Who’s behind the campaign?
The researchers who discovered the campaign and analyzed the malware have not been quick to point the finger. However, it is believed that the campaign may be operated by a Chinese advanced persistent threat (APT) group. Researchers also noted similarities in tactics and techniques used by the group dubbed Tropic Trooper. Such similar tactics include the reusing of publically accessible code. It is theorized that this approach reduces the number of resources needed to develop a viable attack toolset. The group also sometimes referred to as Key Boy is known to be behind campaigns targeting government, healthcare, transportation, and high-tech industries based in Taiwan, the Philippines, and Hong Kong. Tropic Trooper is known to employ DLL side-loading as well as other tactics to gain a foothold in a targeted network. Backing up this belief with evidence researchers concluded,
“Based on the use of numerous Chinese open-source projects and the geographical location of the victims, we suspect the threat actor to be of Chinese origin.

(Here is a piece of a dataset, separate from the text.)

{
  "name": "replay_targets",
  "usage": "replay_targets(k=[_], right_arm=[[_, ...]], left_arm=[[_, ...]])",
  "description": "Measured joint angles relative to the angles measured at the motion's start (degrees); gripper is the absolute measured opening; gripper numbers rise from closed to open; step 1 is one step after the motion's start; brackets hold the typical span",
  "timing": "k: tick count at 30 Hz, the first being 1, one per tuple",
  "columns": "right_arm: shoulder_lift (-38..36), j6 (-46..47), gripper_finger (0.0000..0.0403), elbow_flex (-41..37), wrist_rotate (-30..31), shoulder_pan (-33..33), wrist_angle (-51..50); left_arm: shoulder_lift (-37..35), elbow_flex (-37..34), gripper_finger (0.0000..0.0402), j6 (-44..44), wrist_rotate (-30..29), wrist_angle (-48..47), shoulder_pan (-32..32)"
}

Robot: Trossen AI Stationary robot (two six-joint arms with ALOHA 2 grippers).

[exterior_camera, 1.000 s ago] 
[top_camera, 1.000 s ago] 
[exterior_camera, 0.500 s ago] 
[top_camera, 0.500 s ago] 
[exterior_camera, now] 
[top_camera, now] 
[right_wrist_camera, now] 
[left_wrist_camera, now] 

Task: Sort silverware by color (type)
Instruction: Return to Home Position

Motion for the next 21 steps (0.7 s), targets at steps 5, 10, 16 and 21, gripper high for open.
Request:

The use of PcShare was previously seen in relation to a group called Tropic Trooper, which has been targeting government institutions and heavy industry in the same region since at least 2012. Tropic Trooper (a.k.a. KeyBoy) is known to use a toolset that includes the PcShare backdoor, alongside another popular backdoor called Poison Ivy, and a bespoke one called Yahoyah…With PcShare being an open-source project which could be leveraged by any number of threat actors operating in this region we cannot be completely certain the attack is attributable to Tropic Trooper at this time.”